GM: Making something better means knowing about the problem


In light of the massive bailout for the automobile industry and the constantly shifting executives a rather interesting story has surfaced as to one of the reasons that GM is having such a hard time. While it is somewhat of an inside joke many people have wondered why it is that GM cars has such bad interiors compared to their competition. Sure some of the blame can be transferred right down the supply chain but it turns out it could be much more basic than that.

According to a well placed GM insider who contacted the crew at The Truth About Cars (TTAC) blog it all boils down to the executives. As it turns out the executives of GM have never known, and still don’t know that there is any real problem. Robert Farago at TTAC writes

As you probably know, ever since GM was founded, its execs have either been driven by a chauffeur or provided with carefully prepared and maintained examples of the company’s most expensive vehicles. Of course, there are times when the suits must sign off on the company’s more prosaic products. Since 1953, this intersection between high flyer and mass market occurred at GM’s Mesa, Arizona, Desert Proving Grounds (DPG). The execs would fly into Phoenix’s Sky Harbor airport, limo out to the DPG and drive the company’s latest models.

Our agent says that all the vehicles the execs drove were “ringers.” More specifically, the engineers would tweak the test vehicles to remove any hint of imperfection. “They use a rolling radius machine to choose the best tires, fix the headliner, tighten panel and interior gaps, remove shakes and rattles, repair bodywork—everything and anything.”
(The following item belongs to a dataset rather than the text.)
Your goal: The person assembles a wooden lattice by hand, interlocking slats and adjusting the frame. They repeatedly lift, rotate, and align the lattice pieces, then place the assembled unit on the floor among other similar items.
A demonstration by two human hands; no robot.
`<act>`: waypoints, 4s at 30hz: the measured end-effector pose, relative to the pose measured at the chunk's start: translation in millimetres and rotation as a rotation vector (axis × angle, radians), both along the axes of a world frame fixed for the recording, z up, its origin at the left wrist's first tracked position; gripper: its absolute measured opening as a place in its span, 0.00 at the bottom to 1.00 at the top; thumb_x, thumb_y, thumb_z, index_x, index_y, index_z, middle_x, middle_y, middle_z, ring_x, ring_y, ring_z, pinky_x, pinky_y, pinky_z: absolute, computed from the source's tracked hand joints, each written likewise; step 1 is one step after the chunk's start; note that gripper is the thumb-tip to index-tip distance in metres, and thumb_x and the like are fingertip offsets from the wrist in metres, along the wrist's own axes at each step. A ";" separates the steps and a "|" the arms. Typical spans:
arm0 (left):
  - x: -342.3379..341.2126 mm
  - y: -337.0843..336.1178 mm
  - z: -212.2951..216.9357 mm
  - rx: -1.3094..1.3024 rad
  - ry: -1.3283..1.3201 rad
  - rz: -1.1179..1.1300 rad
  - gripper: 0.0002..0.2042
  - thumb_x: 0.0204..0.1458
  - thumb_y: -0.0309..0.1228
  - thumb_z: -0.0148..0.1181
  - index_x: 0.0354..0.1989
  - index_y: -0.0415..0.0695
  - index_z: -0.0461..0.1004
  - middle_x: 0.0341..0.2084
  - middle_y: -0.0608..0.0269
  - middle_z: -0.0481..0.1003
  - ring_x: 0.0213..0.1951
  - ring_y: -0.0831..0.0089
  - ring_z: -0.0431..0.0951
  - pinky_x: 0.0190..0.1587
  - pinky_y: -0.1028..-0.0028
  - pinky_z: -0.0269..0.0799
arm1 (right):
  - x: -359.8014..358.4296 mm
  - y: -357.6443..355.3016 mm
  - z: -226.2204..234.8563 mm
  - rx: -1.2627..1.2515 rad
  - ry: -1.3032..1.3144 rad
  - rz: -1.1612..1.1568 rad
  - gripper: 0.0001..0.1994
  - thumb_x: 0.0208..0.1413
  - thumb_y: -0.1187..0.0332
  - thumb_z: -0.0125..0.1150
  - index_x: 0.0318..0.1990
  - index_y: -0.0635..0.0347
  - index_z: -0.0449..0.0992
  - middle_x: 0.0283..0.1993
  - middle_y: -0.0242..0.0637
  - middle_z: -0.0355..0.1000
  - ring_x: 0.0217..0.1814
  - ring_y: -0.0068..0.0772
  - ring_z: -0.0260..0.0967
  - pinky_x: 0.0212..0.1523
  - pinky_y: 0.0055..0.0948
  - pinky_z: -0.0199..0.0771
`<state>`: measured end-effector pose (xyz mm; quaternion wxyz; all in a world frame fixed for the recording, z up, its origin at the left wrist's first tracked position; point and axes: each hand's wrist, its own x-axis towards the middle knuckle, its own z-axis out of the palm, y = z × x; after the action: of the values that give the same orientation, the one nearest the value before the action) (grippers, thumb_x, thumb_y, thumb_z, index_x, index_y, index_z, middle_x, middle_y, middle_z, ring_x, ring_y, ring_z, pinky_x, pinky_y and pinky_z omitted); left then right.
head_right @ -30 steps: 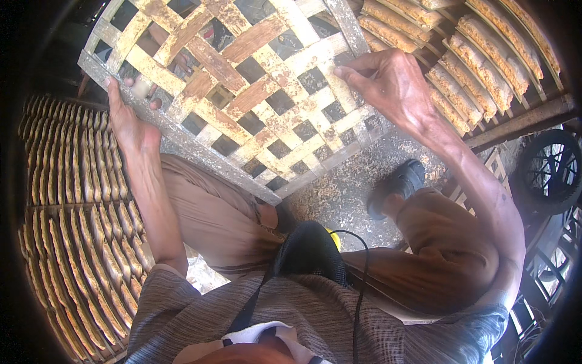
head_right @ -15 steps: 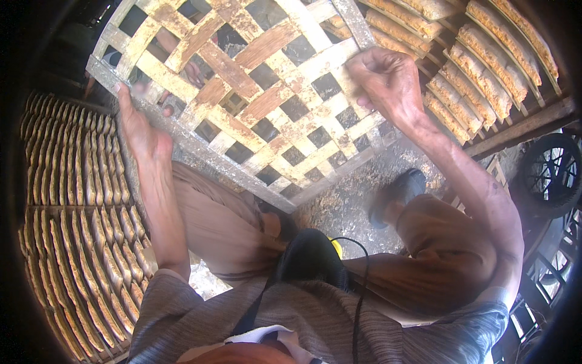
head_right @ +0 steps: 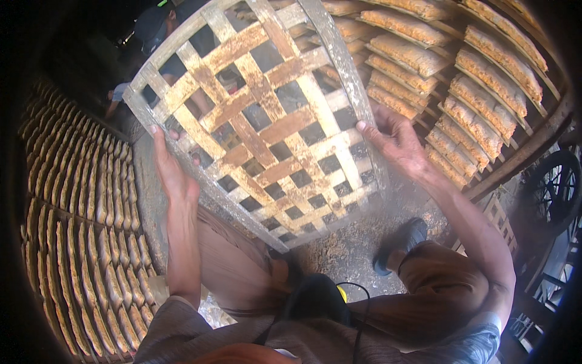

Did the execs know this? “Nope. And nobody was going to tell them . . . As far as they knew, the cars were exactly as they would be coming off the line. That’s why Bob Lutz thinks GM’s products are world-class. The ones he’s driven are.”

I asked Agent X if the GM execs would ever drive the cars again. Did he know if Wagoner or Lutz dropped in at a dealership to test drive a random sample off the lot? He found the idea amusing.

Robert also writes that their contact says that rather than the situation improving it is actually getting worse. Between selling off their major testing grounds in Arizona and some real problems at the replacement facility in Michoacán, Mexico the situation doesn’t look good.

But then of course we all get to see these new television ads proclaiming the new GM …. I wonder if that means the executives driving the real cars that are going to market or just some more specially prepared ringers.